What are the symptoms of CRPS?
The main symptom of CRPS is an intense, continuous pain that is more severe than what is expected of the injury or illness. The pain gets worse over time, instead of improving, and affects only one of the extremities, such as one arm, one hand, one leg, or one foot.
Associated symptoms include increased skin sensitivity, changes in hail and/or hair growth patterns, stiffness and swelling of the affected joints, skin color changes, and warmth or coolness of the affected body part. Many patients have impaired mobility of the affected extremity.
What happens during the course of the disease?
The symptoms of CRPS vary in length and severity. Pain often travels to the opposite extremity, and can spread the entire length of the leg or arm, even when the injury occurred only in the toe or finger. Many experts believe CRPS occurs in 3 stages. These include:
- Stage 1 – Lasts from 1 to 3 months, and is characterized by severe pain, muscle spasms, skin color and temperature changes, and joint stiffness.
- Stage 2 – Lasts from 3 to 6 months and is characterized by worsening pain intensity, decreased hair/nail growth, tissue swelling, joint stiffness, and weakened muscles.
- Stage 3 – After CRPS symptoms are present for 6 to 9 months, the syndrome progresses to the point where the skin, tissue, and bone changes are not reversible. The pain persists and often affects the entire limb. During this stage, there is marked muscle atrophy (wasting), limited mobility of the body part, and muscle/tendon contractions.

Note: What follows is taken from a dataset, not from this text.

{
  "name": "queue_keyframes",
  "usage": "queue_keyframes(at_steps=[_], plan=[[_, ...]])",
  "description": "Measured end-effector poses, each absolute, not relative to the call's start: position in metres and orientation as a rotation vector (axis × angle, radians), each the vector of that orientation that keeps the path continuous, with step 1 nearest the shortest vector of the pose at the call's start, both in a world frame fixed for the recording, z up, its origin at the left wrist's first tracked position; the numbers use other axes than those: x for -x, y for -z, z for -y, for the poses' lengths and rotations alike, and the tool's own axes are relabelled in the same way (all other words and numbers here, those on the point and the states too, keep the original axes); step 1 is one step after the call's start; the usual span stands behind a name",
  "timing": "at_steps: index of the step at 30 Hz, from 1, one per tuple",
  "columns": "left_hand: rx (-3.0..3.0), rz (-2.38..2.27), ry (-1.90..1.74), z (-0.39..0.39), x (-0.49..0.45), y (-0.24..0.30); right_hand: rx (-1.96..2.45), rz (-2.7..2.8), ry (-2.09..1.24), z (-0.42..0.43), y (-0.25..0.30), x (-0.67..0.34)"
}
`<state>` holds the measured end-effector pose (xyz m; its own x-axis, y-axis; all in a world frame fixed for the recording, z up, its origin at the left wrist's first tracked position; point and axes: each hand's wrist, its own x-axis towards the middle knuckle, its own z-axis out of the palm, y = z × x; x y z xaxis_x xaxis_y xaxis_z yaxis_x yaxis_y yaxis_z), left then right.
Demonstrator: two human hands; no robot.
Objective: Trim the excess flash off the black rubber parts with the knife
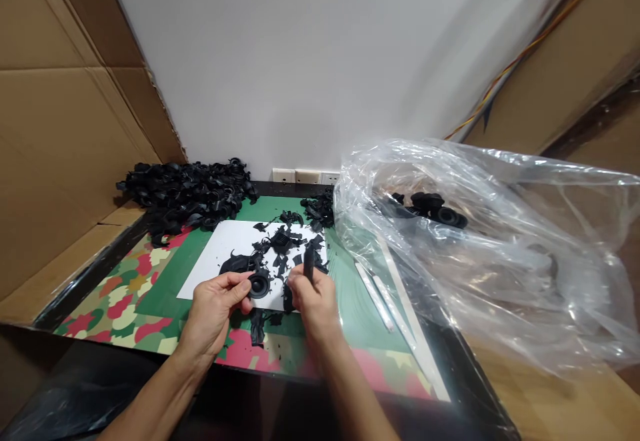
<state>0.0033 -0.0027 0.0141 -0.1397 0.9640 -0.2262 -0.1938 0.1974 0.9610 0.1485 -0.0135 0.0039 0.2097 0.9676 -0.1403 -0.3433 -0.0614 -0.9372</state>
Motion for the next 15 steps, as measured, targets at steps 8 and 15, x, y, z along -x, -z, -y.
queue_keyframes(at_steps=[8, 15], plan=[[-0.823, -1.26, -1.247, 0.004, -0.001, -0.019, 1.402, 1.121, -0.709, 0.011, -0.001, -0.177], [-0.748, -1.226, -1.229, 0.001, -0.003, -0.022, 1.378, 1.229, -0.818, 0.013, -0.001, -0.17]])
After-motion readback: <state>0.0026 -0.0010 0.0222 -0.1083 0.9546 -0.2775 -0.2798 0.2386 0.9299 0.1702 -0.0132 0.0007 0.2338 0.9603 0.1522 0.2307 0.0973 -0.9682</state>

What causes complex regional pain syndrome?
The exact cause of CRPS is not known, but experts believe the sympathetic nervous system plays a key role in sustaining the pain. One recent theory suggests that the pain receptors of the arm/leg become responsive to nervous system messengers called catecholamines.

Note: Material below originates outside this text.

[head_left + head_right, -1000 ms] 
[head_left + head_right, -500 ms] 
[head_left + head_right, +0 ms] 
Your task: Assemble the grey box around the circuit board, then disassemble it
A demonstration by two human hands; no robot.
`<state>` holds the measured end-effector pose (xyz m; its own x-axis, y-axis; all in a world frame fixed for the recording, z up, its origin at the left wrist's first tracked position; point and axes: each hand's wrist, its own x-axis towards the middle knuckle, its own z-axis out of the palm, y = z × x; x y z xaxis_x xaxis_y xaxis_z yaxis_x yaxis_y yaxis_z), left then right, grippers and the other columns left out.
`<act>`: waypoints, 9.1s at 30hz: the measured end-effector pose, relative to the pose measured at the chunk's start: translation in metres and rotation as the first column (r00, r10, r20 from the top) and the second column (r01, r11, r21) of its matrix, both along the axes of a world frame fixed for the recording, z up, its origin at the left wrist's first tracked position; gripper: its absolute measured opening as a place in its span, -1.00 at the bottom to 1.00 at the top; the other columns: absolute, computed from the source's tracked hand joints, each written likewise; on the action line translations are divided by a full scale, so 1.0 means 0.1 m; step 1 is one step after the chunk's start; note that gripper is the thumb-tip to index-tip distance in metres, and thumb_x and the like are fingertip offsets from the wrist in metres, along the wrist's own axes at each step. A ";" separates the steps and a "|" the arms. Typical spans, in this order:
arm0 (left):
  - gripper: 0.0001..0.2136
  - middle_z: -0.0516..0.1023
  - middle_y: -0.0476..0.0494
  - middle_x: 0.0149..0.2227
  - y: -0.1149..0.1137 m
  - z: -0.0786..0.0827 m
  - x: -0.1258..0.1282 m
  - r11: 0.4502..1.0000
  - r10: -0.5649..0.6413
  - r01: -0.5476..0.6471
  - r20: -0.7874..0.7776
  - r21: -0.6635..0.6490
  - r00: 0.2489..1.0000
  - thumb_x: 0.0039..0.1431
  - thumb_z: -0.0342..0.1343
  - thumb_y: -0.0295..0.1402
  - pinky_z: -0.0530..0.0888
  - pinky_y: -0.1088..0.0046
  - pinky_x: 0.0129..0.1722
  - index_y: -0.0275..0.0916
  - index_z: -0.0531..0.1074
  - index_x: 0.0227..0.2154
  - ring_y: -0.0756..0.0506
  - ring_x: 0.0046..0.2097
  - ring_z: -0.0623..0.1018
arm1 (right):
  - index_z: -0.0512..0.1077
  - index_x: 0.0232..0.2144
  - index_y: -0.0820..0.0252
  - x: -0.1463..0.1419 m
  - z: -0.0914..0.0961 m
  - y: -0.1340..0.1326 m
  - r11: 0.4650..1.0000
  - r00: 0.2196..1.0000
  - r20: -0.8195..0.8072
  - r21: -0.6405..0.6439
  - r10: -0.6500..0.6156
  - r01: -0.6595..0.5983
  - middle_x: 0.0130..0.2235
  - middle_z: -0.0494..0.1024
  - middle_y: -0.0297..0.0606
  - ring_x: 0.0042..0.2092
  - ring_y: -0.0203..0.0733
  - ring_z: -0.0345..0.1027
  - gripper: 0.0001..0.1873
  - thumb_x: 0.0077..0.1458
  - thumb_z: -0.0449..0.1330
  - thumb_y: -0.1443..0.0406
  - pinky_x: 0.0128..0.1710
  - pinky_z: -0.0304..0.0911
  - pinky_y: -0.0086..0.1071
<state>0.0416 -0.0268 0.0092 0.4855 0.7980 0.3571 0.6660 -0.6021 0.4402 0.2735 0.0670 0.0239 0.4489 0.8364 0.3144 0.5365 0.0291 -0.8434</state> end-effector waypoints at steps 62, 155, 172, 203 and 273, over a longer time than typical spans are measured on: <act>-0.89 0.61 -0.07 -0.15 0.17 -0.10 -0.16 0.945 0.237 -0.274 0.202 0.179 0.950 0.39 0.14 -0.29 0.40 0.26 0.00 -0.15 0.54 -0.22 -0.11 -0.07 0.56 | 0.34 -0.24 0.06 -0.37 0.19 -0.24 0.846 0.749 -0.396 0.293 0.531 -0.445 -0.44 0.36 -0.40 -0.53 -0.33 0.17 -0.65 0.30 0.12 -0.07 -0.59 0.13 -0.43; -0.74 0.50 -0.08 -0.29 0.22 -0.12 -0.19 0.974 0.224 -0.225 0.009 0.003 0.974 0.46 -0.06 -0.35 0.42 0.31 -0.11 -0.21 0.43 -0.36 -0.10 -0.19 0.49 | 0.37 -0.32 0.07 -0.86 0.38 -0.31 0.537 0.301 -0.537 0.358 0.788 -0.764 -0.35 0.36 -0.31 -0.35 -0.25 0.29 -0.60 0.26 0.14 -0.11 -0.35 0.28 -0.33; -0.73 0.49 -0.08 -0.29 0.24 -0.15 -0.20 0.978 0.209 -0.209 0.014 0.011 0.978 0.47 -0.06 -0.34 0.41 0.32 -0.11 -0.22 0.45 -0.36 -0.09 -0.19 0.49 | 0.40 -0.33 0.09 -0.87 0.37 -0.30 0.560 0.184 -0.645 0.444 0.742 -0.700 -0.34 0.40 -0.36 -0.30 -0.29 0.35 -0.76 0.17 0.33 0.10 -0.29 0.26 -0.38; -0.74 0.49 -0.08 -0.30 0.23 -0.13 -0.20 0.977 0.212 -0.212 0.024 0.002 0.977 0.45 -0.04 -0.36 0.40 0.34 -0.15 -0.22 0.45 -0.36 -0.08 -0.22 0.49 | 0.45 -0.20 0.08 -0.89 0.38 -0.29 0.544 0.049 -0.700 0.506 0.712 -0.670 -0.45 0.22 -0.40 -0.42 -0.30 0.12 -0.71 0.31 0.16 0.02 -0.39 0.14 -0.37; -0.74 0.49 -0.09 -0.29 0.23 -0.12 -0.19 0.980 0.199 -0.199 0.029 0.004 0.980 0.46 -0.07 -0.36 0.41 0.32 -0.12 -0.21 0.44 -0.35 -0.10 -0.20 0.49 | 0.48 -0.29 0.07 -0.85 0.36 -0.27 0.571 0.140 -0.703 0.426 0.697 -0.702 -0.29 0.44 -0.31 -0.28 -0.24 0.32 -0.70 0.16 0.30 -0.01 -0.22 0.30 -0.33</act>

These messengers can activate pain pathways long after the initial tissue or nerve injury. Another respected theory is that CRPS is the result of the immune system response, which leads to all the inflammatory symptoms associated with the disease.
How do doctors treat CRPS?
There is no known cure for CRPS, but some patients do improve with time. Treatment focuses on relieving pain and associated symptoms. Options include:
- Stellate ganglion block – To provide pain relief to the region supplied by a group of nerves, the injections are performed under x-ray guidance (fluoroscopy). For CRPS of the arms or hands, the doctor injects a long-acting anesthetic in the front of the neck into the area near the sympathetic chain. After the block, there may be temporary numbness, warmth, and/or weakness of the extremity for a few hours. In a recent clinical study of this block, 76% of patients reported improvement in pain, with 40% having complete symptom relief.
- Surgical sympathectomy – In this procedure, the doctor destroys the nerves that supply the extremity by using coagulation or a destructive agent, such as phenol or absolute alcohol. This procedure is reserved for patients who do not respond to a sympathetic or stellate ganglion nerve block. In studies of patients with CRPS who had this procedure, most reported more than 50% pain reduction with a notable decrease in pain scores. Around 77% of study participants reported willingness to have the procedure again.
- Intrathecal drug pump – The doctor implants a small device near the spine to deliver strong pain medicine into the spinal fluid. With this route bypassing the gastrointestinal tract, the patient does not have unpleasant side effects associated with oral pain medicine administration.
- Spinal cord stimulation – To stimulate the spinal cord, the doctor implants a small device near the spinal cord. The unit delivers small bursts of electric current to the spine. In a recent clinical study of 84 patients over 12 years, 41% had more than 30% pain relief, and at follow-up years later, 63% of the implant patients still used the device.